In March 2020, COVID-19 was greatly changing the way academia and class settings delivered pieces of training for students. Students were now learning via computers with no real instructor close by to demonstrate and observe user performance. Health care professionals, however, need to have hands-on practice to effectively diagnose and treat our veteran patients. In a simulation, class size was downsized to ensure safe social distancing when having skill practice sessions. Staff feedback called for more ability to practice skills in a safe environmental setting. Our already-booked simulation class offerings were now being taught in multiple sessions to maintain social distancing which was devising challenges of what classes had first priority for rooms and instructor use.

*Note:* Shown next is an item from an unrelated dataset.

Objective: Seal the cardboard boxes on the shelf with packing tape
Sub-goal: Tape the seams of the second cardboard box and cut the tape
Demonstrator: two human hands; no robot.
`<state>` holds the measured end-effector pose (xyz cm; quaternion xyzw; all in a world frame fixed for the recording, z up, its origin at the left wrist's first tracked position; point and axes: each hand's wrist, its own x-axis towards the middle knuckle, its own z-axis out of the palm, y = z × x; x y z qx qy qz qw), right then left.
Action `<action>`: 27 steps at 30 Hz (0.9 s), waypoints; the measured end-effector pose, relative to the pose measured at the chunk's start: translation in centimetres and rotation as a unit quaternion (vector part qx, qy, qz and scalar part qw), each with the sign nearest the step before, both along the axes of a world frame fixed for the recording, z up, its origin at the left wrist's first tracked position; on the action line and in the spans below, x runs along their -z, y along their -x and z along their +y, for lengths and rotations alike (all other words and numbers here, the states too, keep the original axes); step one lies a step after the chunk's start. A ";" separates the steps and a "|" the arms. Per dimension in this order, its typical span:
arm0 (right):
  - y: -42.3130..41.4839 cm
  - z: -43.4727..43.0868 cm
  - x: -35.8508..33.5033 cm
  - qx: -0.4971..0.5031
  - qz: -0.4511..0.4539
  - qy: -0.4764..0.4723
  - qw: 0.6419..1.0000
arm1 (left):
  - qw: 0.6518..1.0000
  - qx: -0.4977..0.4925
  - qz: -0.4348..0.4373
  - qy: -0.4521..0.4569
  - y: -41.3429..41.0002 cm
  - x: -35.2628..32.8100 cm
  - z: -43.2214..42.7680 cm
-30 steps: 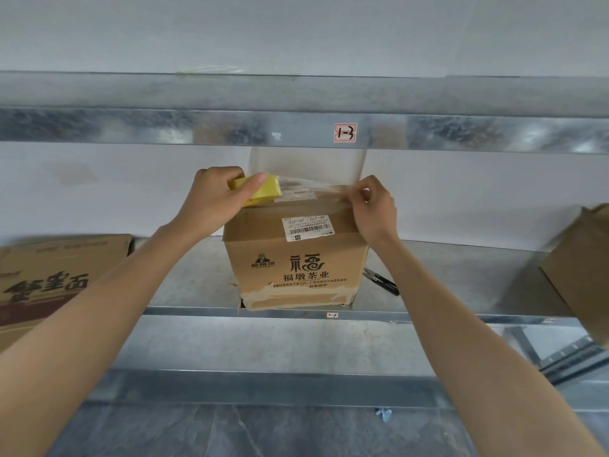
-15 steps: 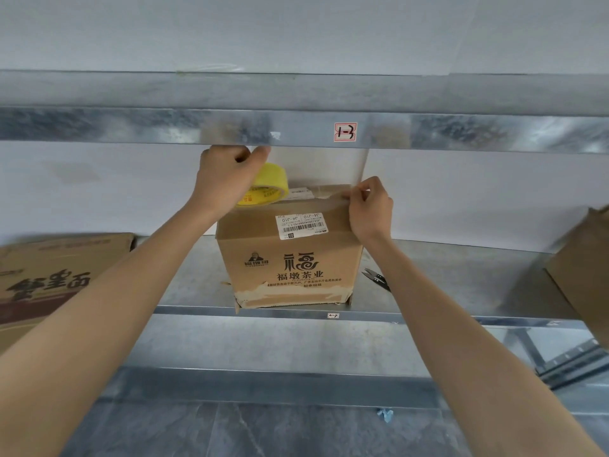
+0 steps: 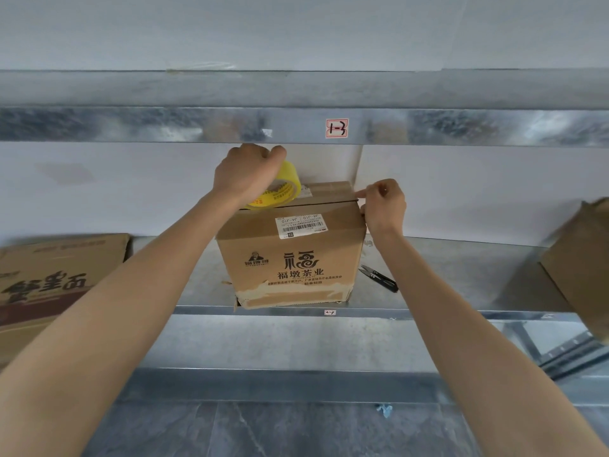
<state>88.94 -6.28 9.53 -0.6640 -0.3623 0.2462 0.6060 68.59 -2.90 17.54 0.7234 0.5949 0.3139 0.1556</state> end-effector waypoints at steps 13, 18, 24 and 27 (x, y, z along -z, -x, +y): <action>-1.6 0.4 0.7 -0.076 0.244 0.069 0.964 | 0.995 0.090 -0.043 0.009 2.0 0.7 1.0; -2.0 0.6 1.3 -0.079 0.274 0.087 0.955 | 0.995 0.090 -0.046 0.007 1.7 0.8 1.1; -1.1 0.9 2.7 -0.135 0.165 0.162 0.963 | 0.994 0.094 -0.060 0.013 1.5 1.0 1.2; -0.3 1.0 3.4 -0.158 0.151 0.187 0.958 | 0.995 0.085 -0.055 0.009 1.8 0.9 1.2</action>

In planning our June 2020 Ultrasound Class for our PGY3 students, we changed the format where the lecture was made into a prerecorded powerpoint and disseminated to the students two weeks before attending a new four-hour half-day session that was limited to six to nine students working at only three to four stations. In place of having volunteers who allowed students to use ultrasound on them, the students were then the patient. This provided more insight for the PGY3’s on what it felt to have an ultrasound probe pressed into their abdomen or another body part. It also demonstrated the need for explaining what they were going to do to the patient prior to doing the procedure. “Being the patient getting this procedure made me aware of the dynamic communications we need to focus on when we work with our veterans. Feeling how uncomfortable the ultrasound probe felt, lets me know to advise the patient that it may feel uncomfortable but to have the veteran let me know if I need to alter how hard I am pressing on them.” stated a PGY3 student who wished to remain anonymous. The evaluations from these new structured classes and processed shown a 100% rate of satisfaction after the training and had 100% skills retention after a three month follow up. Evaluations showed that the more time each student had their own hands-on time to practice the ultrasound skills made a significant improvement in how the classes were now taught. Dr. Jorge Lamarche asked the groups if they had any questions prior to the hands-on skills and following the students’ responsibility to preview the prerecorded lecture. Pre and Posttest evaluations were conducted as previously. The ability to cover clinics and provider care was less cumbersome to arrange as now we had four half-day sessions in place of a full day with more stations. Our clinical experts in their areas found it easier to attend one half-day session instead of a full-day session. Before COVID-19, our training focused heavily on the skill application but now having fellow students be the patient, a need for remembering how to communicate with each patient was handled better.

Prior, the physician residents were more focused on the actual skill rather than focusing on their patient-physician communications. Although COVID-19 has seemed to be a negative challenge in some simulation centers, we discovered that some of the changes that it mandated actually improved the way our Point of Care Ultrasound course (POCUS) was structured and improved our processes for better student learning. We realize now that more virtual classes are being developed to bring about knowledge to our learners; however, in healthcare, we still require adequate hands-on skill practice to efficiently treat and diagnose. By now having limited participants at the bedside with physicians as patient volunteers, our new way of teaching POCUS classes has been enhanced for the future way we will offer this type of course.